A-level Teaching, Uncategorized

Groundhog Day and planning to fail

Some mathematical proofs are essentially magic, aren’t they?  “OK, there’s nothing up my sleeve, right?  Now watch what happens when I multiply by \frac{1-cos(x)}{1-cos(x)}!”  “Stay with me now: we’re going to take logs for reasons that will become clear later, then substitute tan(2t) for x.”

Students say “I understand what you did, but how did you know it would work?  I would never be able to come up with that.”  This is a big problem with the way we teach maths, especially at the more advanced level.  We want students to develop into resilient problem solvers who learn from their mistakes, but most of the time all they see modelled from their teachers is carefully crafted examples, pruned and polished until they are as efficient and sanitized as we can make them, with no hint of the rough-n-ready manner in which they were born.

When’s the last time you stood up in front of a class of students and tried to tackle a problem that you didn’t already know how to solve?  Not just through inadequate subject knowledge or bad planning, but in a deliberate attempt to model failure and how to deal with it for our students.  They already know what success looks like, and half the time we make it look so effortless they get even more demoralised when their own experience doesn’t match up.  Don’t they deserve to watch us flounder, sweat, get stuck and be confused once in a while, too?

Even if we occasionally take a punt at an unfamiliar question in class, I’m guessing for most topics we can see how the problem will play out before we start (or at the very least, its general trajectory), which doesn’t quite fit the bill.  To get well and truly stuck, you either have to be testing the boundary conditions of your subject knowledge comfort zone (Further Maths A-level has a few areas like this for me, still), or tackle something like a UKMT maths challenge problem, or something from the excellent Integral Maths Ritangle competition.

Solving a maths problem to me feels like the film Groundhog Day.  The first time you tackle it, it’s a mess.  You may not get the solution at all, or even close to it.  Perhaps when you come back to it, having reflected on the dead-ends and false trails, you can do better.  Define your variables, because that tripped you up last time.  Clarify your assumptions, and tidy up your notation because those simultaneous equations get messy fast.  A couple more attempts, though, and you can solve it in your sleep.  You even spot shortcuts that would never have occurred to you the first time around.  And when you miraculously pull the perfect substitution out of your hat the next day in class, and they whisper “It worked!  But how did he know to do that??” it’ll look like magic when really it was good old-fashioned hind-sight.  A colleague shared a geometrical problem with me that he said could be done in your head “after you know the answer”.  Which makes perfect sense to mathematicians: solving a problem doesn’t just give you a solution, but an insight into the entire scenario.
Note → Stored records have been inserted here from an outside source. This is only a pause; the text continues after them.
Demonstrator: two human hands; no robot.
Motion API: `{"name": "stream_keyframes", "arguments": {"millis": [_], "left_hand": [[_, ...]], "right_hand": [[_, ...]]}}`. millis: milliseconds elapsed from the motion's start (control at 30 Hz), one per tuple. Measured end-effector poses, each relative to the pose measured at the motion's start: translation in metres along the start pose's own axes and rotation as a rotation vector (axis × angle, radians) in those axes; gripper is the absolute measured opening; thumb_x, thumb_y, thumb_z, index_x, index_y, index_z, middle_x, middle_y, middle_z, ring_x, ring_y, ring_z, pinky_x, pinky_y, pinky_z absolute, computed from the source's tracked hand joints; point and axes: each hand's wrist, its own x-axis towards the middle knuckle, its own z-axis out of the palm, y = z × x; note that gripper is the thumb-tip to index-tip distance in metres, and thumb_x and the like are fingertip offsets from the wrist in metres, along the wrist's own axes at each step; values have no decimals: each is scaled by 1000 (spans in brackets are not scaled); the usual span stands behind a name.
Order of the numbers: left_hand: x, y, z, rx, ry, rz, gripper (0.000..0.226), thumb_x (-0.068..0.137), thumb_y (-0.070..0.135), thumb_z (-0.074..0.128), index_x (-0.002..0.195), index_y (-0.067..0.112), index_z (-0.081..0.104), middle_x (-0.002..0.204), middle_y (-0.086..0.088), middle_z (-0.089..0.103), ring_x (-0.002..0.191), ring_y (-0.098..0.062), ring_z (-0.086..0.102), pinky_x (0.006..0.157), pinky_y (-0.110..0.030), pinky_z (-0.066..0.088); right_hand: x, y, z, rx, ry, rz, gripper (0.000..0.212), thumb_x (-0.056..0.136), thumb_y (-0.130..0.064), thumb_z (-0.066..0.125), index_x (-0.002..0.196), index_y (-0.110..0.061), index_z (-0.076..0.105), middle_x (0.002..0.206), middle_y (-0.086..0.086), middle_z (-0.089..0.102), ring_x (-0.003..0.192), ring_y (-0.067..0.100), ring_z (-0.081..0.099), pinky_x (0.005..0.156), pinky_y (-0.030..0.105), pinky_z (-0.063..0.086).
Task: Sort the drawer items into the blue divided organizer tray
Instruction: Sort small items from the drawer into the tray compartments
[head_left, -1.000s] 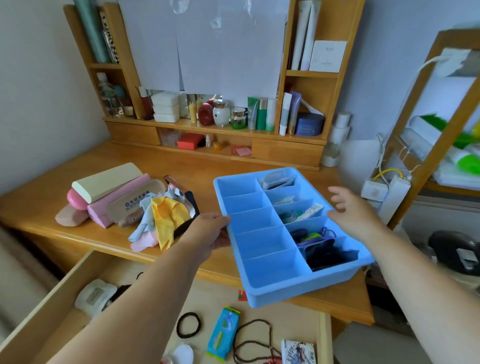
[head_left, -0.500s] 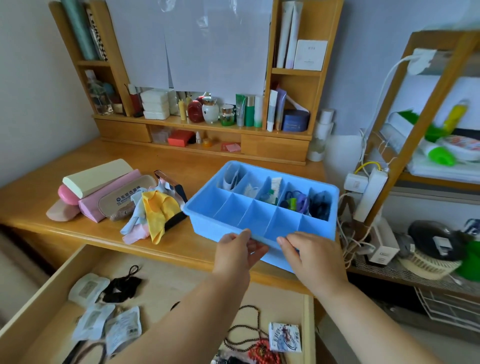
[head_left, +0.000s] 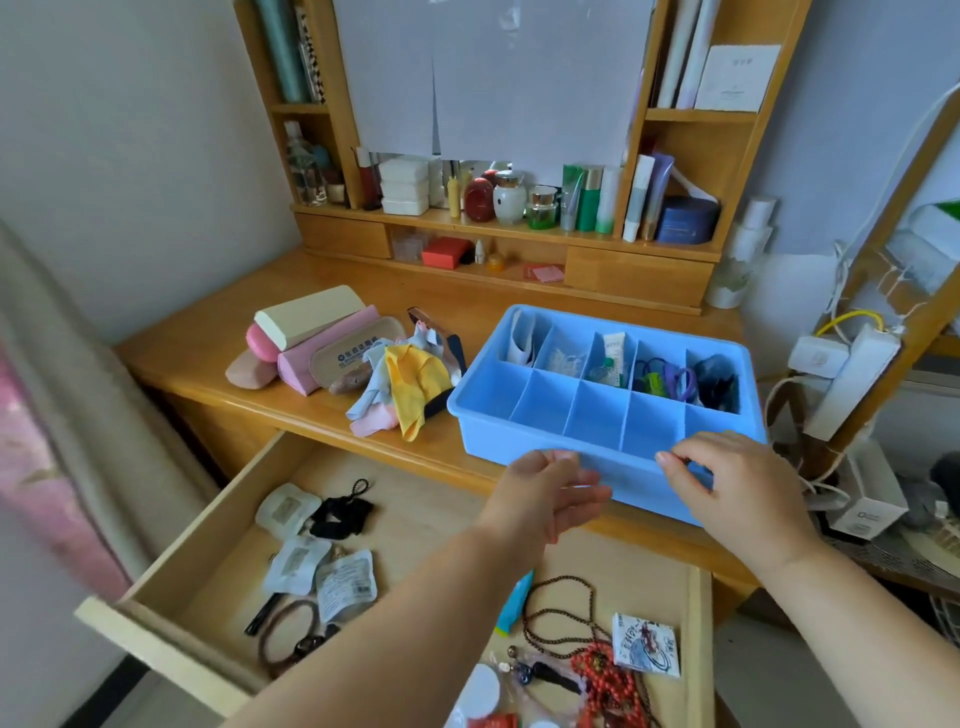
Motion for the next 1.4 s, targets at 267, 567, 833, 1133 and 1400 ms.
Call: {"name": "stream_keyframes", "arguments": {"millis": [267, 567, 833, 1133, 1400], "left_hand": [[-29, -25, -183, 690, 494, 102, 12, 94, 12, 53, 85, 18, 59, 79, -4, 65, 61, -14, 62, 59, -30, 54], [-12, -20, -320, 1365, 560, -255, 79, 75, 57, 67, 141, 31, 33, 132, -5, 43, 120, -26, 44, 95, -37, 41], [-31, -3, -289, 1261, 641, -91, 77, 65, 67, 66, 128, 30, 45, 115, -2, 56, 106, -20, 54, 93, -36, 45], [-48, -21, -195, 990, 42, 35, 76, 71, 68, 56, 136, 29, 47, 126, 12, 49, 114, -2, 48, 86, -9, 37], [-24, -22, -235, 1584, 471, -225, 68, 84, 53, 60, 135, 16, 34, 128, -2, 45, 104, -18, 57, 71, -27, 48]], "right_hand": [[-62, -91, 60, 188, -368, -180, 17, 88, -29, 56, 78, -24, 68, 75, -14, 62, 69, 10, 56, 60, 27, 47], [-80, -147, 137, 452, -846, 215, 6, 86, -40, 59, 86, -36, 63, 85, -48, 48, 73, -13, 52, 58, 8, 39], [-75, -171, 141, 670, -845, 424, 14, 85, -24, 65, 93, -36, 67, 79, -15, 66, 72, 1, 60, 69, 14, 49], [-48, -198, 142, 1386, -997, 1038, 23, 85, -9, 65, 108, -17, 64, 89, 10, 73, 71, 22, 68, 58, 30, 53], [-52, -166, 126, 1506, -780, 1486, 35, 80, -21, 63, 108, 0, 62, 79, 21, 69, 56, 26, 61, 42, 27, 47]]}}
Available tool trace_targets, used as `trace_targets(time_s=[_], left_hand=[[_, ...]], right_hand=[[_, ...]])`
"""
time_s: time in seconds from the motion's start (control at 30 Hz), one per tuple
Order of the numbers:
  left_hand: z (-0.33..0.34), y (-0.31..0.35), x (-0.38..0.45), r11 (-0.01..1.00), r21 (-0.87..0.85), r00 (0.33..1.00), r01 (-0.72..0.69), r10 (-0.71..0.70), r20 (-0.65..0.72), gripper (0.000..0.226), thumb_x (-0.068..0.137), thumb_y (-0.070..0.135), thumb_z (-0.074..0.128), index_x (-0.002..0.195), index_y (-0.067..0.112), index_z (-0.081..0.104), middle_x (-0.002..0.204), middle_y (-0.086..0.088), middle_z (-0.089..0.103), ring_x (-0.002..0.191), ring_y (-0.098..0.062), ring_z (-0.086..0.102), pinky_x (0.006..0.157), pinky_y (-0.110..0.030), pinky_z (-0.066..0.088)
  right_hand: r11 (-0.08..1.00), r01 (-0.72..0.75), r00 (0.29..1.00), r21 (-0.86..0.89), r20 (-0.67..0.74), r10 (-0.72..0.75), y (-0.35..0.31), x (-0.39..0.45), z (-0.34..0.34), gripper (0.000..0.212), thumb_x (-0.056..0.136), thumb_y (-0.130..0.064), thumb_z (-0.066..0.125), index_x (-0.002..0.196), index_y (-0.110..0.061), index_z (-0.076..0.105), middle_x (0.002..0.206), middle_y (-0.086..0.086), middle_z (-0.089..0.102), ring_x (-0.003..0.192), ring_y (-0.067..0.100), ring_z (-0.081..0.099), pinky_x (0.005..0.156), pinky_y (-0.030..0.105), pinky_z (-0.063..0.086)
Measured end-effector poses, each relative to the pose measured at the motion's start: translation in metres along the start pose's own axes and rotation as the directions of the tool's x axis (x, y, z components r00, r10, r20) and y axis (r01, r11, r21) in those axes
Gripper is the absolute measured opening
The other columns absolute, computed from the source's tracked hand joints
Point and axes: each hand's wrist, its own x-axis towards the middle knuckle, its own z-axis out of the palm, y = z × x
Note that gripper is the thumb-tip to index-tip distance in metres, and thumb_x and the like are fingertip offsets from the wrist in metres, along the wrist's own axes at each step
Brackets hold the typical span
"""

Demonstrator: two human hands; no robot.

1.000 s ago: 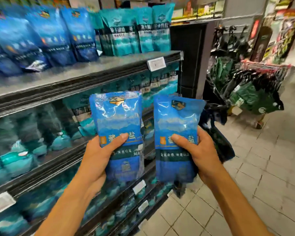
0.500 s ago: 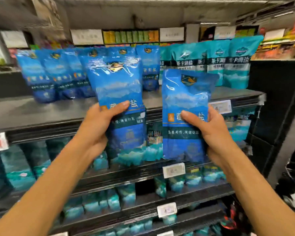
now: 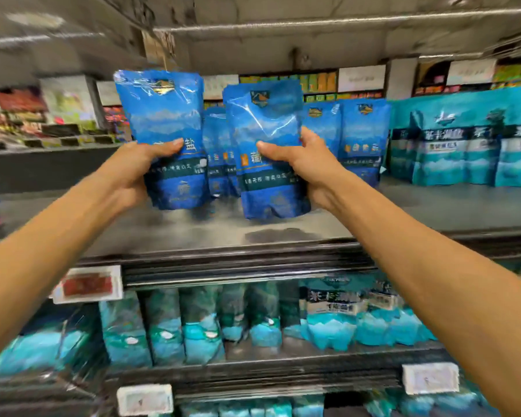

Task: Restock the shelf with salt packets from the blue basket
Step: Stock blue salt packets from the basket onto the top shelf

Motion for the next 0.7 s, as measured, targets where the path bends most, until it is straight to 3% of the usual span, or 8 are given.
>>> trace_targets(time_s=[0.13,0.2,0.33,0.43,0.5,0.57,0.63,0.7], left_hand=[[-0.039,-0.006,0.037,0.998,0.063,0.999,0.012,-0.01,-0.033,0.039,0.094,0.008,0.063,0.133,0.015,0.064,0.124,-0.005,0.072,0.084,-0.012,0.074,0.067,-0.029,0.063],[-0.05,-0.01,0.052,0.997,0.074,0.999,0.009,-0.006,-0.045,0.041,0.093,0.008,0.065,0.134,0.013,0.064,0.128,-0.008,0.069,0.089,-0.015,0.072,0.066,-0.03,0.063],[-0.061,-0.024,0.077,0.999,0.051,0.999,0.005,-0.003,-0.045,0.044,0.092,0.006,0.066,0.135,0.01,0.063,0.13,-0.01,0.068,0.11,-0.024,0.068,0.076,-0.033,0.063],[-0.069,-0.038,0.085,0.996,0.082,0.999,0.026,-0.023,-0.039,0.041,0.093,0.006,0.065,0.134,0.01,0.064,0.13,-0.009,0.069,0.114,-0.024,0.068,0.082,-0.033,0.062],[-0.08,-0.045,0.085,0.991,0.131,0.999,0.033,-0.03,-0.024,0.038,0.093,0.007,0.066,0.13,0.01,0.066,0.126,-0.007,0.072,0.11,-0.02,0.07,0.084,-0.031,0.061],[-0.092,-0.045,0.082,0.932,0.363,1.0,0.003,0.0,-0.009,0.031,0.087,0.01,0.074,0.118,0.018,0.072,0.112,0.004,0.077,0.099,-0.008,0.073,0.079,-0.024,0.06],[-0.1,-0.041,0.076,0.783,0.622,1.0,-0.014,0.02,-0.003,0.025,0.076,0.019,0.085,0.098,0.028,0.077,0.093,0.017,0.079,0.078,0.008,0.071,0.06,-0.009,0.053],[-0.105,-0.041,0.073,0.715,0.698,1.0,-0.027,0.016,0.023,0.025,0.066,0.028,0.09,0.088,0.033,0.078,0.086,0.021,0.078,0.067,0.01,0.068,0.051,-0.004,0.046]], right_hand=[[0.998,-0.064,0.998,-0.029,-0.004,0.064,0.024,0.044,0.039,0.019,0.08,0.002,0.079,0.088,-0.013,0.069,0.078,0.005,0.075,0.062,0.014,0.071,0.062,0.031,0.062],[0.995,-0.083,0.996,-0.056,-0.014,0.083,0.036,0.063,0.052,0.02,0.079,0.001,0.081,0.094,-0.009,0.072,0.08,0.006,0.076,0.059,0.011,0.071,0.056,0.026,0.06],[0.989,-0.108,0.994,-0.1,-0.046,0.104,0.056,0.101,0.075,0.035,0.076,-0.008,0.086,0.107,-0.008,0.071,0.095,0.008,0.078,0.076,0.018,0.072,0.07,0.028,0.059],[0.972,-0.115,0.993,-0.204,-0.022,0.113,0.071,0.118,0.08,0.038,0.077,-0.016,0.087,0.109,-0.011,0.068,0.104,0.006,0.077,0.084,0.018,0.07,0.065,0.022,0.053],[0.947,-0.093,0.993,-0.307,0.037,0.11,0.079,0.123,0.075,0.043,0.076,-0.017,0.088,0.113,-0.007,0.067,0.102,0.006,0.076,0.079,0.013,0.07,0.054,0.016,0.048],[0.896,-0.059,0.99,-0.439,0.086,0.108,0.084,0.124,0.067,0.043,0.074,-0.022,0.09,0.108,-0.009,0.068,0.088,0.002,0.074,0.063,0.007,0.063,0.049,0.014,0.044],[0.806,-0.035,0.986,-0.59,0.113,0.125,0.087,0.124,0.06,0.04,0.071,-0.036,0.091,0.089,-0.017,0.061,0.072,-0.003,0.064,0.06,0.014,0.054,0.053,0.023,0.044],[0.725,-0.004,0.988,-0.689,0.112,0.111,0.089,0.122,0.056,0.047,0.07,-0.048,0.089,0.072,-0.025,0.049,0.057,-0.012,0.053,0.055,0.012,0.046,0.048,0.021,0.037]])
When I’m feeling especially reckless, I bring my selected unsolved questions into the classroom.  Narrating my thought processes, and letting the whiteboard fill up in the half-structured half-chaotic manner that back-of-the-envelope problems do, I can show students what it looks like for me to struggle with an unfamiliar problem.  They see the wild goose chases, the uncertainty, the dubious assumptions and second-guessing.  They see me get stuck, and take stock of what I’ve tried and how it helped, if at all.  They see me back-track, and start again from scratch, and get it wrong, and hunt for that dropped minus sign, and look for ways to verify my solution.  And with any luck, in the post-mortem, we’ll spot that elusive, elegant pathway through the maze which is often only visible from the end.